A long time ago MTV was a music video channel.
Congratulations MTV! Most networks took 40 years or more to turn into smut-filled uninteresting crap. You did it in 25! Way to push the envelope.
1. THE DEBUT: Aug. 1, 1981. The first video? The slyly prophetic "Video Killed the Radio Star" by the now-forgotten Buggles. Only a few thousand people on a single cable system in northern New Jersey could see it.
That was my cable company, Cablevision (or was it Vision Cable?) out of Fort Lee.
Overnight, MTV became the talk of my highschool. It was really cool back then. They played music videos. Weird that they forgot how to do that.
When I was 21 - 22, just before MTV came on the air, my musician roomate and I thought it would be the greatest channel ever. We didn't have cable, but we were going to when MTV was added to the lineup.
We thought MTV was going to be, well, Music Television. We envisioned great musicians and bands in concert, interviews, etc.
Finally, in Spring 1982, MTV came to our local cable company.
When I, at last, turned on the mythical musical nirvana for the first time, I was confronted with......A Flock of Seagulls and something called a "music video" where not-good-enough-to-get-out-of-the-garage third rate pop bands lipsynced to crappy bubblegum nonsense while a sophomoric, incoherent collage of movie clips played throughout the song.
I watched for several hours, and it got no better. That was May 1982. I assume it's even worse, now.
Martha Quinn sure was cute, though.

I miss Kennedy, she was so hot with those cat glasses.

And it was all over from there.
ping
Just another "has been" from the '80s...sadly I stopped caring about MTv when the rap explosion started. Been downhill from there for sure.
In case anyone is unaware, every single thing you see on an MTV set; clothes, furniture, lights, are placement ads for given companies. Everything you see is for sale and is placed there by ad execs.

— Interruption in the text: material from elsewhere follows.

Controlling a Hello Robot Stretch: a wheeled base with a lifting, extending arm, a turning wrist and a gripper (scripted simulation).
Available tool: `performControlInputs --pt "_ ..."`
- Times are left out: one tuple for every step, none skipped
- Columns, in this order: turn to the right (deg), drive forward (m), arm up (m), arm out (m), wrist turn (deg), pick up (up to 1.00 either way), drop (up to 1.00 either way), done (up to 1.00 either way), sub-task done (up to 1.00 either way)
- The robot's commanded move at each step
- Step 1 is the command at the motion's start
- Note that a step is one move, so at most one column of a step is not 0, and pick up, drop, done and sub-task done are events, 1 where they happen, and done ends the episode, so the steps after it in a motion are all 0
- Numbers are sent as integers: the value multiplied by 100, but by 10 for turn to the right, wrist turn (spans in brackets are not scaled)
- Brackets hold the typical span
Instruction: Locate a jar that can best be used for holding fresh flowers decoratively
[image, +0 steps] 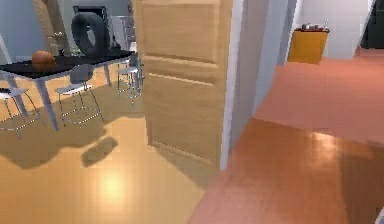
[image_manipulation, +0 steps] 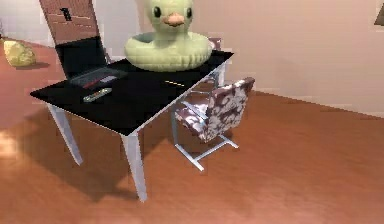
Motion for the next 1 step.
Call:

Everybody knows this bit of trivia. But if you want to stump somebody, ask them what was the second video MTV played?
Answer: "You Better Run" by Pat Benatar.
Things have changed.
"Springsteen, Madonna,
Way before Madonna
There was U2, and Blondie
Music still on MTV
Her two kids in high school
Tell her that she's uncool
'Cause she's so pre-occupied
With 19, 19, 1985..."
Without Beavis and Butthead we wouldn't have King of the Hill (Mike Judge)
These days my TV remote skips over (programmed it out)
Ch 28, which is MTV. I do have VH1, and that's for stuff
like I love the 70s.
After breezing though all the posts, I'm surprised no one mentioned "Hungry Like The Wolf". Until Money for Nuthin came along, it was the most played vid MTV had.
Uh, really?! These two were not what I would have called "babes".
Seriously, though...Video Killed the Radio Star was MTV's first video and its' last should be something called MTV Killed Music because there's a direct correlation between the advent of that network and the downward slide of the quality of talent that's been shoved at the public. Allowing a handful of twits to become entirely too powerful in making the decision as to what was or wasn't good music did us no favors except to make so-called "alternative music" more widespread.
How appropriate that one of MTV's biggest shows was Jackass since that describes the majority of people willing to sit idlely by and let a television network decide/dictate what they should/shouldn't embrace as quality music.
Clapton's performance of Layla on Unplugged was good too.
I miss the ZZ TOP Videos the most. MTV died about 1985 or 86, after that it turned to crap.